Aku lelah seharian membuntuti Mas Bayu. Aku butuh istirahat. Tidak peduli bagaimana respon ibu mertua nanti. Beliau mau marah-marah atau mau jungkir balik sekalipun, aku tidak peduli.
Saat hendak memarkirkan motor, aku melihat motor Hana terparkir rapi di garasi. Biasanya jam segini dia masih berada di kampus. Tumben jam segini sudah ada di rumah?
Setelah memarkirkan motor di samping motor Hana, aku membuka pintu dengan pelan. Tidak kulihat keberadaan mereka di ruang tamu. Aku pun langsung menuju kamar.
Ketika sampai di depan kamar, aku terkejut melihat pintu kamarku terbuka. Ternyata Ibu dan juga Hana sedang berada di kamarku.
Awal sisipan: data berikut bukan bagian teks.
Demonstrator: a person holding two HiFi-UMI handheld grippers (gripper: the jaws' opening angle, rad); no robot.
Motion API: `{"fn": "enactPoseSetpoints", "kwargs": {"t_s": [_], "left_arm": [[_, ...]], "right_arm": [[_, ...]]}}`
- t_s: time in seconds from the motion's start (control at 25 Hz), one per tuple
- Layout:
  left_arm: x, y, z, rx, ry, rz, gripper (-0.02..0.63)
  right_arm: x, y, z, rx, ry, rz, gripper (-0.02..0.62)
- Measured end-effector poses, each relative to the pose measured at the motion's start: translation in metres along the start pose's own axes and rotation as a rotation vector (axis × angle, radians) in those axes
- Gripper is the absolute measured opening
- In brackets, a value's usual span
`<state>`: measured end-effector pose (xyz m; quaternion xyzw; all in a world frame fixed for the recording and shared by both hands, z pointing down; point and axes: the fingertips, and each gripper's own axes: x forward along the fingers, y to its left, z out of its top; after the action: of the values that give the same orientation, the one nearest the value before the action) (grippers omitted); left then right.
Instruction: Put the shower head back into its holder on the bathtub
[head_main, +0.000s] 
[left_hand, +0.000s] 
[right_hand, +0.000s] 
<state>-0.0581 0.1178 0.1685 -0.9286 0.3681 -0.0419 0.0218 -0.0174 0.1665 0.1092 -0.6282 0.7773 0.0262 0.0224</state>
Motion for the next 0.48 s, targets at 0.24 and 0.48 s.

Apa yang mereka lakukan di kamarku?
Degh!
Jantungku seolah berhenti berdetak saat melihat ibu mertua memegang buku tabungan yang selama ini aku sembunyikan dari mereka.
Gawat! Mereka pasti sudah mengetahuinya kalau aku memiliki tabungan di rekening. Apa yang harus kulakukan sekarang?